▶ **Records to use**:
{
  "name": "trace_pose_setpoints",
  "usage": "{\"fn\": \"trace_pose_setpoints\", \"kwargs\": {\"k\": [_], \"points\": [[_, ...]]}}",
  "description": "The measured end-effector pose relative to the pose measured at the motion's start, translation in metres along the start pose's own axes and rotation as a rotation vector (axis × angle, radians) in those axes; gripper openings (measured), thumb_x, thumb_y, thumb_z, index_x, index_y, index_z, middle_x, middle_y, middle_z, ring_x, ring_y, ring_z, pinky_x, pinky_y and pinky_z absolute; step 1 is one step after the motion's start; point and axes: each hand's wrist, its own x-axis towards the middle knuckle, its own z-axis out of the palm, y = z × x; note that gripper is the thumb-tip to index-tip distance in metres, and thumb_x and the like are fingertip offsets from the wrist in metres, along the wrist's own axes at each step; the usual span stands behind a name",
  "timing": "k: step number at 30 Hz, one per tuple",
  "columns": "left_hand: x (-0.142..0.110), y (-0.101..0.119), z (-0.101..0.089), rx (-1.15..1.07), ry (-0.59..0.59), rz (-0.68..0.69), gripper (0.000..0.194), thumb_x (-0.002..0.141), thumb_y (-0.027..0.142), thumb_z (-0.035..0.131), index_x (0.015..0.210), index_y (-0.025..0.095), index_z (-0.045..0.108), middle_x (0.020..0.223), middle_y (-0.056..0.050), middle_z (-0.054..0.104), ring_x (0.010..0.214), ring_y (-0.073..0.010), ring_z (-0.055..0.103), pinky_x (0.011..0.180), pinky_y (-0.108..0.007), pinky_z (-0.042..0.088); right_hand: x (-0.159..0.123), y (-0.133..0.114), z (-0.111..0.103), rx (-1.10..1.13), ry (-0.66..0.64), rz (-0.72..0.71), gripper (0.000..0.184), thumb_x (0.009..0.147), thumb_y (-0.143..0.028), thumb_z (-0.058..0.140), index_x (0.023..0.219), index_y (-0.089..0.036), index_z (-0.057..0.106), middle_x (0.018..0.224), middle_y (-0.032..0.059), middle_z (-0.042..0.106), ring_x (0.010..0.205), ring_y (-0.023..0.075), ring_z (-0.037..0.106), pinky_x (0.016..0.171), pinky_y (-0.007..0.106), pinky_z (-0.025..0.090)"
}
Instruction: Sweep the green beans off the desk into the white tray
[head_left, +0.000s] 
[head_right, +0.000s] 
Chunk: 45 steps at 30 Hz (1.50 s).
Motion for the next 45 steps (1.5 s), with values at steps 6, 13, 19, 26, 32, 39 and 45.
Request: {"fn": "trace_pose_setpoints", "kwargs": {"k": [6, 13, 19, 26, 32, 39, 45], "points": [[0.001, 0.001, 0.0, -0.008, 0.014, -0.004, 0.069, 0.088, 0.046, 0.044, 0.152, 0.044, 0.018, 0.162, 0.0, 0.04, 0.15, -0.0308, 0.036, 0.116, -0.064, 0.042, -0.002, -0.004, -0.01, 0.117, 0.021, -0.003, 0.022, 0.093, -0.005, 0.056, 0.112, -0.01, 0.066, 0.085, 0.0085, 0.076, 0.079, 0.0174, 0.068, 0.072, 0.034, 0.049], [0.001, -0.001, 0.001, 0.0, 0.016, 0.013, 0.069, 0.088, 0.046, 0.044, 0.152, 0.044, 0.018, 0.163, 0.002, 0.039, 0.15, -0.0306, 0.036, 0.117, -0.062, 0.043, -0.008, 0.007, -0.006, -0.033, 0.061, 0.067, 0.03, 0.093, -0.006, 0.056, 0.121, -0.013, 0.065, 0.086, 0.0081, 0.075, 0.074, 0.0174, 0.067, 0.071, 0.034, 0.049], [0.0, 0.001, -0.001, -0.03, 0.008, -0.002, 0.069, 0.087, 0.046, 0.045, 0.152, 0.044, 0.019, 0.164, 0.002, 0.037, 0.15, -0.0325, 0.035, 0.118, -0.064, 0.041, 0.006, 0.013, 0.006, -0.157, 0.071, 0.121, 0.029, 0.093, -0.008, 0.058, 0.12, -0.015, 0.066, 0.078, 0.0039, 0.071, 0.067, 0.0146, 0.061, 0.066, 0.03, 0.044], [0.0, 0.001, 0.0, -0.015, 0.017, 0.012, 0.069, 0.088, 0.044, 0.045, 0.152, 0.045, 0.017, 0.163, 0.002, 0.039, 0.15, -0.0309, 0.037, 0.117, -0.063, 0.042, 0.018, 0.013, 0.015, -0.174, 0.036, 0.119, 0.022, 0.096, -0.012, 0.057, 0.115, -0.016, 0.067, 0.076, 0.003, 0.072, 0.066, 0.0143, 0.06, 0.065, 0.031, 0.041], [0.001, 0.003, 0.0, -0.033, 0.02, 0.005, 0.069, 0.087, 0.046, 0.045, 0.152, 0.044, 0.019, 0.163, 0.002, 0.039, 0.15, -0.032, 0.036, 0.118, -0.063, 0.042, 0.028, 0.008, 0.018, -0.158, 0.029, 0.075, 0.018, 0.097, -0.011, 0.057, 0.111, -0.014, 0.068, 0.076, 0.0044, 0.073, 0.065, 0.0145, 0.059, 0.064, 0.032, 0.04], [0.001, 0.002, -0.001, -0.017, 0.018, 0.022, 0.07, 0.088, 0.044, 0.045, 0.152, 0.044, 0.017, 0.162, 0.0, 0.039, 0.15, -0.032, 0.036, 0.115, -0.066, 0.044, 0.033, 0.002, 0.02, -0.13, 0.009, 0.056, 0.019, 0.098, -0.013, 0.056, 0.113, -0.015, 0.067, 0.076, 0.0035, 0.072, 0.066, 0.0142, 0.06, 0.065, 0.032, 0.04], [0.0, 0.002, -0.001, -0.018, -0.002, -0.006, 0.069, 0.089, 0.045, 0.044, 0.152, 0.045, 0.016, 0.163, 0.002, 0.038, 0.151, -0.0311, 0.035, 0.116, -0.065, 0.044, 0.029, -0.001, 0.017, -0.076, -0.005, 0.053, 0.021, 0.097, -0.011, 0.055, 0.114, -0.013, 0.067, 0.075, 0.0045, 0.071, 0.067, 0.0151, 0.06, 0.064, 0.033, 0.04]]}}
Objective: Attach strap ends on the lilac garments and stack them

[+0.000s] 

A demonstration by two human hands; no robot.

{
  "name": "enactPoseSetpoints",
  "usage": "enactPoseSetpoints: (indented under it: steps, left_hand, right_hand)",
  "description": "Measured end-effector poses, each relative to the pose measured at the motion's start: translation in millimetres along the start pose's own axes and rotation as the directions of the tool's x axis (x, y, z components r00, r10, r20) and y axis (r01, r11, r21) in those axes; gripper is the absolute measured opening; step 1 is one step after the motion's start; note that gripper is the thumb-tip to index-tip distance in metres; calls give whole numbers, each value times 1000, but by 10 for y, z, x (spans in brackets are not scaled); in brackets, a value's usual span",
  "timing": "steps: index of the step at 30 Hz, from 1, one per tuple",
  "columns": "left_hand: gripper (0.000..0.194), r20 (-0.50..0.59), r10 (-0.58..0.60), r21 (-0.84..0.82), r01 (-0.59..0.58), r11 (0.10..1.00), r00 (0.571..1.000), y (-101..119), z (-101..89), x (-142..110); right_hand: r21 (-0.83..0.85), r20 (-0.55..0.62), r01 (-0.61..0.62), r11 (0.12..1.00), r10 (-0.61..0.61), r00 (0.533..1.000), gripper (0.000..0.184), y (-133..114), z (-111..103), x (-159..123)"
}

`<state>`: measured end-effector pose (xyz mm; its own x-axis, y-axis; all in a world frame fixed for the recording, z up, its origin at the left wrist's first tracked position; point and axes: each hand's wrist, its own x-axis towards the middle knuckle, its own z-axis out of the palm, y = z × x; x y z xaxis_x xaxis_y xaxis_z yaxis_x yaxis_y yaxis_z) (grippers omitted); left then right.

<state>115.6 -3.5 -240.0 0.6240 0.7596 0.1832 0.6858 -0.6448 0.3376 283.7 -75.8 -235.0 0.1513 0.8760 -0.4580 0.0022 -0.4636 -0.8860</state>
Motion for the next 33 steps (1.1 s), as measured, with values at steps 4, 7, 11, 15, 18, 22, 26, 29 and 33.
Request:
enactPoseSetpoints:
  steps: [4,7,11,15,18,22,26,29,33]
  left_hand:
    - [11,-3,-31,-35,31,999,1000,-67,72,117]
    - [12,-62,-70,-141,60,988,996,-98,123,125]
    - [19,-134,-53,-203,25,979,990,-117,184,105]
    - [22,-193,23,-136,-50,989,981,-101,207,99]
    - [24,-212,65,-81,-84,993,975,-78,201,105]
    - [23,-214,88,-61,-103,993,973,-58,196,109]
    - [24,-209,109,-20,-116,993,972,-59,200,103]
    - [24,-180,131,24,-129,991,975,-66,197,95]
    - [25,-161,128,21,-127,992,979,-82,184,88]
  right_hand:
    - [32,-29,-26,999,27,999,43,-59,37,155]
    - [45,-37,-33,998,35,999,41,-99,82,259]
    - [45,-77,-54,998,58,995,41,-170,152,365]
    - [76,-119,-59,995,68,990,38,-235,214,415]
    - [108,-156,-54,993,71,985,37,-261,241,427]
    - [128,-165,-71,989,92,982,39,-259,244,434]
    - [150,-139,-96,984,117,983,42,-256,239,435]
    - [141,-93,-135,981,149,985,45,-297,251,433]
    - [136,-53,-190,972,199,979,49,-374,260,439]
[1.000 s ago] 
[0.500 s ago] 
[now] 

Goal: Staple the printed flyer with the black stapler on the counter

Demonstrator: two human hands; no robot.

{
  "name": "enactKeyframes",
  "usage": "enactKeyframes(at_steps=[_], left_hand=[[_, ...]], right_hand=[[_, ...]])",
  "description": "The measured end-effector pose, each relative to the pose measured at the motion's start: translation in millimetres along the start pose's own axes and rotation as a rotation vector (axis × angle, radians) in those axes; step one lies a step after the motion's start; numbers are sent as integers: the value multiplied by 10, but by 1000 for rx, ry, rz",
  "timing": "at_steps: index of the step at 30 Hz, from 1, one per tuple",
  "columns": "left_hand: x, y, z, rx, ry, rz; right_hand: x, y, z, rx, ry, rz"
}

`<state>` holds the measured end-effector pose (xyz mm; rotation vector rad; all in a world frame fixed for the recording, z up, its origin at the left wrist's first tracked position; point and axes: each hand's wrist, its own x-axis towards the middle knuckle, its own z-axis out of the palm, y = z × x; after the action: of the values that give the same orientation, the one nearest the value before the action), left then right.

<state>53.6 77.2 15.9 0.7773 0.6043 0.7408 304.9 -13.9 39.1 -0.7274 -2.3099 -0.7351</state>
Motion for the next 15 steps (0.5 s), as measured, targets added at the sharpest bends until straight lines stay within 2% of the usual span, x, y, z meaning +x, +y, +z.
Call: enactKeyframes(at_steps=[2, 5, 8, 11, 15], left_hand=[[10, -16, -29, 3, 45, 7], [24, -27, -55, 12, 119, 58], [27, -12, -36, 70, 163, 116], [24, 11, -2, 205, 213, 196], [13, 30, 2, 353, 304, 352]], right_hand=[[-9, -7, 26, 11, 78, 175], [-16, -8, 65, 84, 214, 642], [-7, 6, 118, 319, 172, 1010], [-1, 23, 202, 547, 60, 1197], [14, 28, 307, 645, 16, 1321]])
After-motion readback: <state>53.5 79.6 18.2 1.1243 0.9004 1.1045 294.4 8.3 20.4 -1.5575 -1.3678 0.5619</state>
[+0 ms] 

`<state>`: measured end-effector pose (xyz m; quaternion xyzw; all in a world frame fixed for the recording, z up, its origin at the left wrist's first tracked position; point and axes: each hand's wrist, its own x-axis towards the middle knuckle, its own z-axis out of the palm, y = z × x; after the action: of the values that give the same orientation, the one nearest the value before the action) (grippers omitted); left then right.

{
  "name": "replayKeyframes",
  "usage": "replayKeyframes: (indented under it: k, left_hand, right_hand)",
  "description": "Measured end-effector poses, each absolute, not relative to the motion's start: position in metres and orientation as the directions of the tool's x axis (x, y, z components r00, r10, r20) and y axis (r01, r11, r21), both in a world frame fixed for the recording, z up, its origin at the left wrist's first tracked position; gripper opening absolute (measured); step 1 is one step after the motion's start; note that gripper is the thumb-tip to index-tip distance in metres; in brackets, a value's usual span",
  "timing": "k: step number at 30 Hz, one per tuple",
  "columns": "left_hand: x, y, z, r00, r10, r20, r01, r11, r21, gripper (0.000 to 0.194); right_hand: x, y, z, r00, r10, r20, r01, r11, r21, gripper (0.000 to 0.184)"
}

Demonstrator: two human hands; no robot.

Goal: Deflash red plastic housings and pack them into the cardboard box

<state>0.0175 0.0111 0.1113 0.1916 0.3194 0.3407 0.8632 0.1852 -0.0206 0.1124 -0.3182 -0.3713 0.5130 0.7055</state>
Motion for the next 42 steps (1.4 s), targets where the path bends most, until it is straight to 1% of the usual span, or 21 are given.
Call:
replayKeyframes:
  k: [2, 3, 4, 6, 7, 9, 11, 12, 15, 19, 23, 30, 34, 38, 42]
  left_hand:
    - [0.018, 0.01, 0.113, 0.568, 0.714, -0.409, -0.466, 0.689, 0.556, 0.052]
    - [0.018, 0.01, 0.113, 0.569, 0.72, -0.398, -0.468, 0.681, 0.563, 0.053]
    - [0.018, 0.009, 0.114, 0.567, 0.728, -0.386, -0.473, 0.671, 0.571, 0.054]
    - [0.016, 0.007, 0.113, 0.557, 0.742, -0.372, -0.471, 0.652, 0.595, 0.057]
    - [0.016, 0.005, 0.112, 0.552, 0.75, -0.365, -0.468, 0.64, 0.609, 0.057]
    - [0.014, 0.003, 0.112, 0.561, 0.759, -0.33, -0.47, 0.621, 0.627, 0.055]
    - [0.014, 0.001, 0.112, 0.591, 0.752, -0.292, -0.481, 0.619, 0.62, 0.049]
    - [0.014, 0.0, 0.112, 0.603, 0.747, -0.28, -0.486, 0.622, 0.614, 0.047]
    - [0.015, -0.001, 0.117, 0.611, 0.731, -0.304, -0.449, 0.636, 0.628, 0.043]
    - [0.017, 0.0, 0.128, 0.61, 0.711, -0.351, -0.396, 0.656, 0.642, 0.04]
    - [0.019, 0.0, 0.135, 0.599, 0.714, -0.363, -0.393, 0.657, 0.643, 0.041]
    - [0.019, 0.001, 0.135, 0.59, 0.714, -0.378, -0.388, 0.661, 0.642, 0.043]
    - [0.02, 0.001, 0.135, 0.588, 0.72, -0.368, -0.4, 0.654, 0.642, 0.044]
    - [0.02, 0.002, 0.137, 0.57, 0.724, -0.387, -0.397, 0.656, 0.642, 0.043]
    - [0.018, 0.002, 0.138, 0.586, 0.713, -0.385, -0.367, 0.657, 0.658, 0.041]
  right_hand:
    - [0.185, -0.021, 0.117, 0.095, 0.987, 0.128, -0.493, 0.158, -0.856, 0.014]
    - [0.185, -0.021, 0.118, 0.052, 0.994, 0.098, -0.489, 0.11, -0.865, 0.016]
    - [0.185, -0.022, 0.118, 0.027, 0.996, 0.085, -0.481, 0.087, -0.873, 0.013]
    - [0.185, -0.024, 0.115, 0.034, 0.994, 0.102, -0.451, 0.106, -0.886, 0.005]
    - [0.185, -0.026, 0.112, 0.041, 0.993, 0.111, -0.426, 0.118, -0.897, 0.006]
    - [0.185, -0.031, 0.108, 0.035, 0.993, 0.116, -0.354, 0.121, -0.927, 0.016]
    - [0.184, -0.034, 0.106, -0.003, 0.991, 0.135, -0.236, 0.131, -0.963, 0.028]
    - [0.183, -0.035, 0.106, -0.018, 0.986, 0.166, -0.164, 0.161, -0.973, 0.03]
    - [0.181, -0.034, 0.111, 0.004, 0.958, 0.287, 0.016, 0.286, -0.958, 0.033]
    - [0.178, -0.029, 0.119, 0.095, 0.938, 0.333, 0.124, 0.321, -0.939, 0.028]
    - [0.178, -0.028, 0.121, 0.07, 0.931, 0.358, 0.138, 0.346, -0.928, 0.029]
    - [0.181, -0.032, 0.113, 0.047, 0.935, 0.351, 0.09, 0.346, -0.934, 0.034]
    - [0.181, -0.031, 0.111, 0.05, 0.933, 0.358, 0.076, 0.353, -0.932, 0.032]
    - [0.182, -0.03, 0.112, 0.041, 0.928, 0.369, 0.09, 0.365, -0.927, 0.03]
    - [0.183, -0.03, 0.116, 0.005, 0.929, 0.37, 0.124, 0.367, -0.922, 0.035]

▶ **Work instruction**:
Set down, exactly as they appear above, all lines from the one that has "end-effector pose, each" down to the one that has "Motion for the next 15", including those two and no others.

▶ **Response to this exercise**:
  "description": "The measured end-effector pose, each relative to the pose measured at the motion's start: translation in millimetres along the start pose's own axes and rotation as a rotation vector (axis × angle, radians) in those axes; step one lies a step after the motion's start; numbers are sent as integers: the value multiplied by 10, but by 1000 for rx, ry, rz",
  "timing": "at_steps: index of the step at 30 Hz, from 1, one per tuple",
  "columns": "left_hand: x, y, z, rx, ry, rz; right_hand: x, y, z, rx, ry, rz"
}

`<state>` holds the measured end-effector pose (xyz mm; rotation vector rad; all in a world frame fixed for the recording, z up, its origin at the left wrist's first tracked position; point and axes: each hand's wrist, its own x-axis towards the middle knuckle, its own z-axis out of the palm, y = z × x; after the action: of the values that give the same orientation, the one nearest the value before the action), left then right.

<state>53.6 77.2 15.9 0.7773 0.6043 0.7408 304.9 -13.9 39.1 -0.7274 -2.3099 -0.7351</state>
Motion for the next 15 steps (0.5 s), as measured, targets added at the sharpest bends until straight lines stay within 2% of the usual span, x, y, z meaning +x, +y, +z.

There is nothing further to this exercise.